Two RMW implementations currently meet this minimum bar: rmw_cyclonedds_cpp based on Eclipse Cyclone DDS and rmw_fastrtps_cpp based on Fast RTPS. From here on out, Cyclone DDS will be used synonymously with rmw_cyclonedds_cpp and Fast RTPS will be used synonymously with rmw_fastrtps_cpp unless otherwise specified. Note that Fast RTPS is now known as Fast DDS, but for historical reasons this report will continue to refer to it as Fast RTPS. This report evaluates these two DDS implementations along with their RMW implementations for ROS 2.

The application performance and community engagement is measured objectively by Open Robotics along 4 axes:

In the DDS Provider Responses section, each of the RMW providers were asked a series of questions that are current concerns of the ROS 2 TSC. The questionnaire that was provided is available here. The responses from the providers are necessarily biased, and because the hardware and software used for each providers response is different, no direct comparison is possible. However, the manner in which the providers responded to the questionnaire should give some insights into how they are thinking about the problems that ROS 2 users are facing.

Executive Summary

This section will attempt to summarize the most important parts from each of the sections in this report.

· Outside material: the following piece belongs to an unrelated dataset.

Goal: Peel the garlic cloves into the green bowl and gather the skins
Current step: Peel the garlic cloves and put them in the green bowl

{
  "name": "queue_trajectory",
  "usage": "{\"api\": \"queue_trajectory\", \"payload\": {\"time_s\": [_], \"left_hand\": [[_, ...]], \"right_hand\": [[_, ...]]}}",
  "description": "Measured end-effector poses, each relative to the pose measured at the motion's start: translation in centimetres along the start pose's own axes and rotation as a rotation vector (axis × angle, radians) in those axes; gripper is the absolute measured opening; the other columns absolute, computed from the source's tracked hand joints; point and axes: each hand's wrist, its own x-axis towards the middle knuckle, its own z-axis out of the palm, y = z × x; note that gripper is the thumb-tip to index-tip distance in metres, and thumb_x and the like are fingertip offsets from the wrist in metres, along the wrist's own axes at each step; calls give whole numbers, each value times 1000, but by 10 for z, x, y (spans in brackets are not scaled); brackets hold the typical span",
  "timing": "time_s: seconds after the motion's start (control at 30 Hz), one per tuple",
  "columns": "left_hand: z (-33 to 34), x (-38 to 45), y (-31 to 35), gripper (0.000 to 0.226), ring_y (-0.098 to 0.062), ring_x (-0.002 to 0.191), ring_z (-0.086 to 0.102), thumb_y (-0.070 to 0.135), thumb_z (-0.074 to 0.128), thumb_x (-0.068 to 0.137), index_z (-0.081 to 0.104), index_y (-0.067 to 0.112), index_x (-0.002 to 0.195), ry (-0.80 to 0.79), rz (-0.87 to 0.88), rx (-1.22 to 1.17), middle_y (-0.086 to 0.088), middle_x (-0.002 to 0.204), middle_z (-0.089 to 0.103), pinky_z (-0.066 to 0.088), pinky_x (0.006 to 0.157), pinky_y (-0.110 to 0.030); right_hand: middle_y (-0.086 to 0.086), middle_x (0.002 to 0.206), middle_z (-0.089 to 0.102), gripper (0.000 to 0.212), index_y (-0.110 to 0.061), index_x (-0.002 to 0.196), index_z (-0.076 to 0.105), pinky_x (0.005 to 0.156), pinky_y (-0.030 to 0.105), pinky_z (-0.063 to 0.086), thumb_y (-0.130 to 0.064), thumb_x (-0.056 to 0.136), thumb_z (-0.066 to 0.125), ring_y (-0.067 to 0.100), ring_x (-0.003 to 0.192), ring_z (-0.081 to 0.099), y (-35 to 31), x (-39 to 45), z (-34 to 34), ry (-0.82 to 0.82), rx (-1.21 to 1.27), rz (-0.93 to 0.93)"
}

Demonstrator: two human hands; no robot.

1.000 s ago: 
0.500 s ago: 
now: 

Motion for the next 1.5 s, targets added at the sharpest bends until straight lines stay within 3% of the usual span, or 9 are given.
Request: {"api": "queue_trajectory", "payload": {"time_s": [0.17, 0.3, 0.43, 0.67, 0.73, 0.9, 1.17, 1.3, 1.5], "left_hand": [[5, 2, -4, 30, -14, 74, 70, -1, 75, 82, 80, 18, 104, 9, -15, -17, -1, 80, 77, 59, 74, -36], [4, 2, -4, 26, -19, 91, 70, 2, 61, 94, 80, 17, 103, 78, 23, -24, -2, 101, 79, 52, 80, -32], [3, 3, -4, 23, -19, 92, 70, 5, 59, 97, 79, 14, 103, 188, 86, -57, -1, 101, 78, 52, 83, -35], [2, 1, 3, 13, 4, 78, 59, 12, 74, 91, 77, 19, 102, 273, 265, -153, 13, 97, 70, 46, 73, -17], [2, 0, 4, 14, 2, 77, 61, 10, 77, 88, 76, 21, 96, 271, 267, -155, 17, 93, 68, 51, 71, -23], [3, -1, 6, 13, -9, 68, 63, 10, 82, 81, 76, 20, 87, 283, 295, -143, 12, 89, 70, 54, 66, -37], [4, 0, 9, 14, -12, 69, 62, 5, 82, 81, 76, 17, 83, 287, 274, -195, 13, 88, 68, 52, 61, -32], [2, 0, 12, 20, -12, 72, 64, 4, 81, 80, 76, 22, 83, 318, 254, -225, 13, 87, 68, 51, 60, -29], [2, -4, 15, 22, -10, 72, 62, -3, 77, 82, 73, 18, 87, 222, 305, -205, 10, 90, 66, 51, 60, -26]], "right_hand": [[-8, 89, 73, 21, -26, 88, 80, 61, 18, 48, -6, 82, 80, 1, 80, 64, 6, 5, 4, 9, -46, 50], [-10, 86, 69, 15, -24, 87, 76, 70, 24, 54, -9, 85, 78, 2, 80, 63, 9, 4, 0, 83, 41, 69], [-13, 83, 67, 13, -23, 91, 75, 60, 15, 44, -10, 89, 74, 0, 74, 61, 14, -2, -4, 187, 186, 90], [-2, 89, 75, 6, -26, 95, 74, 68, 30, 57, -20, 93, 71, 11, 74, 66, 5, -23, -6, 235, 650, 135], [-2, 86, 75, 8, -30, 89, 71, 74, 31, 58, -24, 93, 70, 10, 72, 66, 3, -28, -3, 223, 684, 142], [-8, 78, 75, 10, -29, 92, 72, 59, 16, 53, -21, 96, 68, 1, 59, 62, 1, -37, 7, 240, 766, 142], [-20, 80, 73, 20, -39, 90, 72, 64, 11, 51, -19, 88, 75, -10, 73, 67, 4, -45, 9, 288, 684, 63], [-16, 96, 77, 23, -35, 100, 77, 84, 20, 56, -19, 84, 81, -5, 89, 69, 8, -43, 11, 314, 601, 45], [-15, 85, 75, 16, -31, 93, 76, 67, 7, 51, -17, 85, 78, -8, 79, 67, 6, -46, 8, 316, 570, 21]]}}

In Section 1, the plots in 1.2.1 and 1.2.2 show nearly identical performance between Cyclone DDS and Fast RTPS with synchronous publishing. Comparing the results to the 2020 report, it is clear that both implementations now use more CPU and more memory than before.

Also in Section 1, plots in 1.2.3 show Fast RTPS with synchronous publishing to be the best implementation, having the same shape to the curve as message size increases, but with a better score in each case. Note, these plots show only a single run of the performance tests each, as they come from a single night of the nightly performance jobs. They also show clear trade-offs between synchronous and asynchronous publishing modes.

In Section 2, adherence to REP-2004 is compared. The implementations are quite similar, despite some inconsistencies in the reporting due to differences in self reporting. Under most of the categories for the parts that are documented each implementation are comparable. Despite this there is a difference as Cyclone DDS is currently declared as quality level 2 and Fast RTPS is declared as quality level 1.

In Section 3, data from GitHub about the two vendor’s repositories is compared, and we see similar results. Issues are handled in a timely fashion for the most part, and those that are not could be special cases. It is difficult to draw a meaningful conclusion from the data available.

In Section 4 the user survey results are presented, and there is a slight advantage for Cyclone DDS as highlighted in the plots for section 4.2.2 and 4.2.3. Generally speaking, more users recommend that the TSC adopt Cyclone as the default, and users who have tried both implementations prefer Cyclone DDS over Fast RTPS. However, Fast RTPS has a slightly higher mean net promoter score (both RMWs have a high median net promoter score). Keep in mind that this survey relies on self reporting which could bias the results.

In Section 5, the responses to the DDS provider survey are presented. There are potential sources of bias which may affect this result due to the fact that it relies on self reporting. The editors mention several points they found interesting while reading the reports.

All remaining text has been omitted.